Finals Are Effective and Warrant Use

Will Schwinghammer, head staff writer

Although many students dread the end of the semester and the battery of tests that it entails, finals don’t deserve their bad reputation, and are a crucial part of the educational process.

Edina High School’s first semester begins in early September and ends in late January; throughout this time, students are constantly presented with new material to learn. With such a long time between the beginning of the semester and finals week, it’s easy for students to forget the earliest topics covered in their classes. Busy students lack an incentive to review old material unless absolutely necessary. According to Ebbinghaus’s forgetting curve, students can forget up to 90% of information they learn if they don’t actively review it. If students aren’t going to remember what they’ve been taught in the long term, there is no use teaching the material in the first place, and school would be a waste of time for everyone involved. Luckily, finals necessitate this review, and ensure that students continue to understand course content. Finals prevent students from forgetting important information and make the semester preceding them worth the time and effort.

Beyond the necessity of finals, the tests themselves are very effective devices. In a perfect world, every student would remember 100% of the content that was delivered to them, and every teacher would perfectly convey every fact and tidbit the curriculum could possibly include. However, educators have enough experience to understand that this kind of idealism isn’t realistic. Students miss class and material. Teachers don’t always reach every student. The curriculum has holes. Students need to understand the big-picture concepts of the course and the general ideas covered, and any further knowledge is extra. Luckily, finals are written so that students still have another opportunity to learn or relearn  main ideas. Students tend to exaggerate the difficulty and obscurity of material being tested on finals, but this isn’t the case. For example, look at any practice AP History exam available online. The questions generally ask about topics and trends over time, not about exact details such as certain dates of historical events. These test are essentially checklists: “Do you or do you not understand the most important information taught in this course?” They are not arbitrarily difficult weapons used to punish students for not mastering every trivial fact.

Additionally, finals provide an incentive for students to continue working and learning through the semester. At best, finals provide a reason for students to revisit material after it’s been tested. At worst, they force students to cram the material until they understand it at least well enough to pass a final, which is still a net positive because reviewing a little bit is better than not reviewing at all. They’re often weighed heavier than a normal test, and while it’s unlikely that a final will completely hide the effects of a semester spent slacking, they can certainly help a student somewhat salvage a subpar grade.

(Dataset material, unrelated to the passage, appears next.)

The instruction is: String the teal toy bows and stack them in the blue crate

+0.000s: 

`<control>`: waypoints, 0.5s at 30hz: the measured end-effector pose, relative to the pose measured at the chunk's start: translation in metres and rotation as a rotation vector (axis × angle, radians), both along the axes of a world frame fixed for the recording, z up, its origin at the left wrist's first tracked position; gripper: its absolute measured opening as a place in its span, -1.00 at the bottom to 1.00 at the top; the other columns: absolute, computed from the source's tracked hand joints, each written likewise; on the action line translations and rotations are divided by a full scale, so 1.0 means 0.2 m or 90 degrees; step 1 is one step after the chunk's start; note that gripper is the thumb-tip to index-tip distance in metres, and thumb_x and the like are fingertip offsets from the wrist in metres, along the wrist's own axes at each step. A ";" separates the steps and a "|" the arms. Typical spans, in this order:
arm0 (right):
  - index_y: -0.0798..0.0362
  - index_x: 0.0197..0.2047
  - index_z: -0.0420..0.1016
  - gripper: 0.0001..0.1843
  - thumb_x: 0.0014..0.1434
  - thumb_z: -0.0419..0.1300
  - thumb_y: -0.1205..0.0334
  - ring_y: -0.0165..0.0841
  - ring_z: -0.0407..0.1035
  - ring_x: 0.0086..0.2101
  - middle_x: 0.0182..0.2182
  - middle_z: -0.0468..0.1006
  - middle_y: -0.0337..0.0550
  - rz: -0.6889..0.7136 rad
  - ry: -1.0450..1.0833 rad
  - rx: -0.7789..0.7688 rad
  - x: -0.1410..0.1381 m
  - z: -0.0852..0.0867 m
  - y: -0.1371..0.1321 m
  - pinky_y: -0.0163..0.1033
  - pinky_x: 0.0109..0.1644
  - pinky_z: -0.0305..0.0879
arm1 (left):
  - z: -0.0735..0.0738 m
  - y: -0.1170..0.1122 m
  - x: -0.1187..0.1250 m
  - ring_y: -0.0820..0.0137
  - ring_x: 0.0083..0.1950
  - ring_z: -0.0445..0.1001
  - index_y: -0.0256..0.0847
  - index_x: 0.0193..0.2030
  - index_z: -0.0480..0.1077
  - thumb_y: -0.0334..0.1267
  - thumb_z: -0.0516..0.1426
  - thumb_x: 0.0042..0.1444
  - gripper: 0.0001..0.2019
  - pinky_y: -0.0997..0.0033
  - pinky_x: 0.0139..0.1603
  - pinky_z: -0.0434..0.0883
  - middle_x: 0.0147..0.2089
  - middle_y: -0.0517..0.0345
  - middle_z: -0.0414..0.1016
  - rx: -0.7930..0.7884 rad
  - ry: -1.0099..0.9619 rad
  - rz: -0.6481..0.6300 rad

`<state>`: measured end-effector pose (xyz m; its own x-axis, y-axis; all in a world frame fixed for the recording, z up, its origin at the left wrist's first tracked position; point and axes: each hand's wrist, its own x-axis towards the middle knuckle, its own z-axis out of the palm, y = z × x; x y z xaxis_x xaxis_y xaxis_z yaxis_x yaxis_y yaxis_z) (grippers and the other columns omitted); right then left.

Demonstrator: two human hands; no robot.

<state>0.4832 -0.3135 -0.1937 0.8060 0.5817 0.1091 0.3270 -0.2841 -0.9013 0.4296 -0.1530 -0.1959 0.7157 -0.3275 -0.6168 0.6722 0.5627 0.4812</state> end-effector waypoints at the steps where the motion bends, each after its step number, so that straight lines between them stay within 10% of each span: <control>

Finals give students an opportunity to learn how to manage a large task without procrastinating until the last minute. Life is full of large projects that demand long-term planning to accomplish. By organizing and planning ahead of time, students can avoid mountains of stress. Finals provide invaluable practice for students’ planning and organization skills.

Although it’s popular to hate on finals and hype up their horribleness, they don’t deserve the bad rap. In the grand scheme of things, finals are just one week of tests. Finals help refresh and review information that might otherwise be forgotten, and make sure that all the hard work put in during the rest of the semester will be worth it in the long run.